- _THE PROBLEM_:
Return every line of the data below that includes the string "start".

- _DATASET CONTENT_:
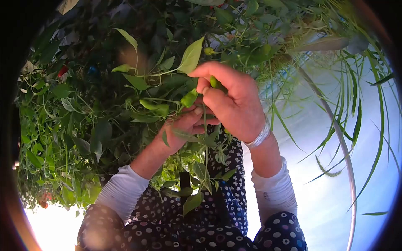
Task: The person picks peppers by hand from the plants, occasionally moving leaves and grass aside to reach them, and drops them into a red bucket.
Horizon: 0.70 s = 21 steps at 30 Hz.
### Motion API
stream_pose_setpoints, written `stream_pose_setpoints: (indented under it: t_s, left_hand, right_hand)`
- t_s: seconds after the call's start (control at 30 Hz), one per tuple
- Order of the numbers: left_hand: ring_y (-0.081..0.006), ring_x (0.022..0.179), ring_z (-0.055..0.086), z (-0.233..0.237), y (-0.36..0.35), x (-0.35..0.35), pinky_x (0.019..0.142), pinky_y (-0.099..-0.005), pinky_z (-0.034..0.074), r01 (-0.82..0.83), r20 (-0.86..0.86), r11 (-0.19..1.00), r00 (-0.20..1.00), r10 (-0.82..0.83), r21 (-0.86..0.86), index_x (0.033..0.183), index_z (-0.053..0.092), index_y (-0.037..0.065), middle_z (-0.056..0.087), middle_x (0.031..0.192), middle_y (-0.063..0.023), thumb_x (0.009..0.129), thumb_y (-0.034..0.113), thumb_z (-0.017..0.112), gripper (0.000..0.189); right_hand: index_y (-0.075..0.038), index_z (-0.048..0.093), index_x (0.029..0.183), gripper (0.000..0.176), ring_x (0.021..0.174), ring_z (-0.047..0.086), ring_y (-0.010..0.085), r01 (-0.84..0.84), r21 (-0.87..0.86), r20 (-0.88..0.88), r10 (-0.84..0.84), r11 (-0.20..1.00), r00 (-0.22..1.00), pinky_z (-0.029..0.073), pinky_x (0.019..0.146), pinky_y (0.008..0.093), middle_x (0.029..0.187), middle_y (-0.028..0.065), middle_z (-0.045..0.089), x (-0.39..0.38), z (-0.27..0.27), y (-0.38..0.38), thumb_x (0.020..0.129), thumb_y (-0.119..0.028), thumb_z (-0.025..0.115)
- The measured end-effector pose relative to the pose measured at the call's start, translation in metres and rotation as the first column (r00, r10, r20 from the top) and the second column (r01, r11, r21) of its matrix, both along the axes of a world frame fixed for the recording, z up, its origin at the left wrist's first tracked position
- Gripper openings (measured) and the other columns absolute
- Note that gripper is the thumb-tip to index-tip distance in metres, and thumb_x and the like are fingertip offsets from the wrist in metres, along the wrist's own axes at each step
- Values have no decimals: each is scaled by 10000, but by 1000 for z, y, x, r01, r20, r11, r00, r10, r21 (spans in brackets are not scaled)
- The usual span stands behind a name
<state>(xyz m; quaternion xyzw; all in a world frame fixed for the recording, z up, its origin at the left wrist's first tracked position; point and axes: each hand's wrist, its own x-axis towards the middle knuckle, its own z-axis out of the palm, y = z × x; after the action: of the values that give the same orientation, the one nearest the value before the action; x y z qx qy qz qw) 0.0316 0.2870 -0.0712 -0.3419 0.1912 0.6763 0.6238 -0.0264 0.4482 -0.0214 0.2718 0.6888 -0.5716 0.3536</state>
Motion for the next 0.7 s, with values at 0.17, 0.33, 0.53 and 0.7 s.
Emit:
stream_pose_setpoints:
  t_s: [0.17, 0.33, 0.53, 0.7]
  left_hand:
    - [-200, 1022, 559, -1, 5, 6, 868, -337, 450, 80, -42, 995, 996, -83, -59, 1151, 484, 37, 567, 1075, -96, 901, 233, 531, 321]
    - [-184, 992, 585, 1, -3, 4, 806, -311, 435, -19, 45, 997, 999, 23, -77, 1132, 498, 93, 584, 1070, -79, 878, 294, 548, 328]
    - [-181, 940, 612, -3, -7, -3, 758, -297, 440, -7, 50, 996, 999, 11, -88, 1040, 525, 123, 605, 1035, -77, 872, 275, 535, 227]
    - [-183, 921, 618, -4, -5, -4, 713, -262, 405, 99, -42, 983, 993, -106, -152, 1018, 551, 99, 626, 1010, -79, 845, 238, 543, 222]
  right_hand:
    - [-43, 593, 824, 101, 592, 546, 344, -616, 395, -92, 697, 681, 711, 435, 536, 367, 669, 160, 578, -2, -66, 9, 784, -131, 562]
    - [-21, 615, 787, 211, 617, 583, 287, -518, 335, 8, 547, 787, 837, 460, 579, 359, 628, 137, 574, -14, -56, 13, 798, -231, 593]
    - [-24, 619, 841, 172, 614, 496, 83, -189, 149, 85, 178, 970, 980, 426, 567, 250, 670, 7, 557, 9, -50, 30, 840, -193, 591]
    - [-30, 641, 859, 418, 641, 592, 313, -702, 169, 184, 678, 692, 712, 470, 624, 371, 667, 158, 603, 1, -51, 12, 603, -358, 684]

- _TASK RESPONSE_:
- t_s: seconds after the call's start (control at 30 Hz), one per tuple
- The measured end-effector pose relative to the pose measured at the call's start, translation in metres and rotation as the first column (r00, r10, r20 from the top) and the second column (r01, r11, r21) of its matrix, both along the axes of a world frame fixed for the recording, z up, its origin at the left wrist's first tracked position

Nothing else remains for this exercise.